そもそも、どのような女性表現が問題なのか、そこにどのような悪さがあるのか、ツイフェミ(とジェンダー社会学者)の説明が場当たり的で混乱しているのが現状だ*5。用語の使い方に誤りがあるように思える*6し、参照している文献をちゃんと読んでいるのか疑わしい議論もある*7。どうやってその悪さを押さえ込んで行くのかと言う段階に達していない*8わけだが、法規制ではなく自主規制を求めていると言うのは、ツイフェミの議論の問題を修正しない。「自主規制を求めているだけだから理屈を追求して反対するな!」と言う詭弁に思えてくる。

*1関連記事:渡辺真由子のマンガ・アニメ・ゲーム内の性的描写規制論を振り返る

*2規制の問題を考えるときには「わいせつ」と「性差別」を区別しよう:堀あきこさん「性表現の規制をフェミニストは求めていない」(基礎文献1)を読んで考えたこと - ポストフェミニズムに関するブログ

*3説得の方法によっては自発性がなくなり、自主規制と言うよりは、制裁をちらつかせた強制となる。

*4網羅的ではないが、思いつくところは以下:

  1. 日本国憲法第21条に抵触するのでできないと言う理屈が思いつくが、猥亵物颁布等罪に限らず、名誉毀損や侮辱などの表現は禁止されているので、表現の自由が無制限に認められているわけではないし、憲法第21条の改正を訴えてもよい。憲法を理由に、法規制ではなく自主規制であるべしとは言えない。

  2. 罰則規定を設けると、違反者が続発して司法が処理しきれないので、自主規制であるべしと言う理屈もあるかも知れない。しかし、罰則規定があるのに不正を続ける人々がどれぐらいいるのかは未知だし、実際のところ各種現行法の取り締まりは恣意的に運用されている。法規制の導入の阻害にはならない。

  3. 罰則規定を設けるほどの害悪では無いとしても、罰則なしの違反行為もあるので、法規制を避ける理由にならない。

  4. 不正な女性表現を言語化できていないので条文が書けないと言うのもあるかも知れないが、それはジェンダー社会学者の学力に問題があるか、そもそもそれが不正ではない蓋然性が高い。女性表現それ自体に道徳的問題はないが、刻々と変化する社会的状況(ジェンダー社会学者の言う「文脈」や「背景」)によって存在が不道徳になる場合でも、具体的な判断を裁判官に委任するような条文を書くか、随時、法律を書き換える事もできる。

  5. 問題とされる女性表現が法規制によって隠されてしまうと、女性の表現のされ方への批判も性差別の議論もできなくなるので問題と言う議論もあるが、自主規制でも隠されてしまうのは代わりがない。そもそも表現物はゾーニングが容易なので、全面規制しない限りは議論が不可能になったりはしないと思うが。
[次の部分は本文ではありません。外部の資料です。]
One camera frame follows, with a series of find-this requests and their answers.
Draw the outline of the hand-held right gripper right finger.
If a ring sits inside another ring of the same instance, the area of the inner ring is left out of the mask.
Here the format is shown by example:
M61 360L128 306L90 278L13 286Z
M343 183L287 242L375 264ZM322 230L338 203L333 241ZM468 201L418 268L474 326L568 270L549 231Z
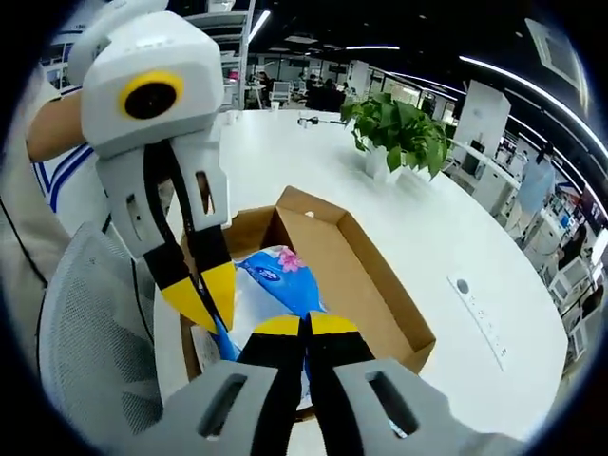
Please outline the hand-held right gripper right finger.
M460 455L473 432L445 396L392 358L377 359L350 320L306 319L310 390L330 455Z

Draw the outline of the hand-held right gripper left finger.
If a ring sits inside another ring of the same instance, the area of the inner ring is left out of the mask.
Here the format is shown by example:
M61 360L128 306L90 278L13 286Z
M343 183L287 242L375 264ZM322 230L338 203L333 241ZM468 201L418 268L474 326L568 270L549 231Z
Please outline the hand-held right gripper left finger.
M156 450L168 455L284 455L301 397L302 320L258 325L236 361L218 361L167 402Z
*5(a)性的モノ化されていると言うのが定番の非難であるが、性的モノ化の議論を追いかけると当てはまらない女性表現も多いし、性的モノ化されていたからといって直ちに悪いとは言えないことを失念している(関連記事:過去のフェミニズムの議論からは、性的モノ化された萌え絵が有害の可能性は低い)。他にも(b)エロティックでケシカラン(関連記事:女性の乳房が大きいことやそれが目立つことを非難するのは、スラット・シェイミングと呼ばれるフェミニストが非難する行為)、(c)男性の性暴力などを促進する、(d)性役割/性別分業の再生産をもたらす、(e)それ自体が女性には不快に感じられるなどの多様な非難がされているし、同じ論者が論点を刻々と変えていくケースも観察される(関連記事:日本赤十字社の理念は「お気持ち」ではなく血液製剤の安全性と品質の向上という帰結重視ですよ)。なお、フェミニストの美術評論家イートンさんの議論を踏襲すれば、(f)男性の伝統的な理想の女性観を肯定している(i.e. 犯罪賛美に感じる)と言うのも出てくるはずだが、今のところは見かけない。

*6関連記事:ジェンダー社会学者が適切に用語を選んでくれないので話が分からなくなる問題

*7関連記事:主題「スザンナと長老たち」で比較する、性的モノ化された裸婦画とそうでない裸婦画

*8今まで問題とされた案件を整理する事で見出せる法則はある(関連記事:エロ可愛い格好は女性に有害ツイフェミにとってan・anのSEX特集は健全で、宇崎ちゃん献血ポスターは女性差別である理由アツギの #ラブタイツ で問題になった絵も、エロ可愛いところが問題)のだが、フェミニスト/ジェンダー社会学者が整理整頓して提示してくれているわけではない。